Она перевела дыхание:

— Неужели все так плохо?

— Да уж, картина получается не слишком красивая.

— Если уж ты зашел так далеко, то должен сказать все до конца. А что до дружбы, так я видела его всего один раз.

Генри вздохнул с облегчением. Однако прежде, чем он заговорил, она добавила как бы про себя, но вслух:

— Впрочем, когда он уходил, мы действительно стали друзьями. Ты прав, Генри. Я не должна слышать о нем ничего плохого в его отсутствие, когда он не может себя защитить.

Это было слишком. Несмотря на самообладание, на все принятые благоразумные решения, Генри Роланд больше выдержать не мог. Он взорвался:

— Боже мой, Кейт, что ты говоришь! — выкрикнул он. — Вы с ним — друзья?! Да это же самый обыкновенный картежник, больше того, дешевый шулер!

— Ну вот, — прошептала она. — Ты и сказал то, что хотел. А теперь ты должен это доказать, Генри.

— Он так много для тебя значит, что ты рассердилась, когда я сказал о нем правду?

— А ты хочешь, чтобы я вынесла человеку приговор, не выслушав того, что он скажет в свою защиту? Это… это нечестно.

Тон, которым это было сказано, заставил Генри по-настоящему встревожиться. Дело оказывалось более серьезным, чем он предполагал. Как удалось Коркорану завоевать доверие девушки в такой короткий срок — всего один день и вечер, — когда он сам был так занят другими делами?

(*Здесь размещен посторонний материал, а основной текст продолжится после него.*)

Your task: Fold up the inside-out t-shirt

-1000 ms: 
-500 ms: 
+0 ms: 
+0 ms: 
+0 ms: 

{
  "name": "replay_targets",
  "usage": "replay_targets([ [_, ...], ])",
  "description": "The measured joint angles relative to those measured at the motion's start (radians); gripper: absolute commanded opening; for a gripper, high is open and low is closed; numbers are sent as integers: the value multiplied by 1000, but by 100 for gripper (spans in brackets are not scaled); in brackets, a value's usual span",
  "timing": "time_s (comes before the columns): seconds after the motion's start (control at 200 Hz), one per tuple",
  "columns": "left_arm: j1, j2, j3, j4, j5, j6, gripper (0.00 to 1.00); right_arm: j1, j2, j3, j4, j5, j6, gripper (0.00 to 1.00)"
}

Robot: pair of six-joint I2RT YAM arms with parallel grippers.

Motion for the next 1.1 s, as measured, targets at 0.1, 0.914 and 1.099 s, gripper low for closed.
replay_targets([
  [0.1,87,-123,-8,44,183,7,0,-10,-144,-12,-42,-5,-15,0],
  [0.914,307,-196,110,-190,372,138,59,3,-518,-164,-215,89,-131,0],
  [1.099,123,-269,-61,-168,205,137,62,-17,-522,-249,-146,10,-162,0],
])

— Говорю тебе то, что слышал от сотни других людей, — сказал он. — То, что знают в городе решительно все. Коркоран? Да его имя гремит по всей округе. Его фатовство, многочисленные проделки, жульничество в картах, его невыносимая наглость и бесстыдство. Как это случилось, Кейт, что ты до сих пор ничего не слышала о его так называемых подвигах?

— Ты считаешь, что он безнадежен? Что он — пропащая душа?

— Конечно! Но при чем тут пропащая душа? Да он сам соблазнит, кого хочешь, он настоящий дьявол. Вот тебе вся правда про Коркорана.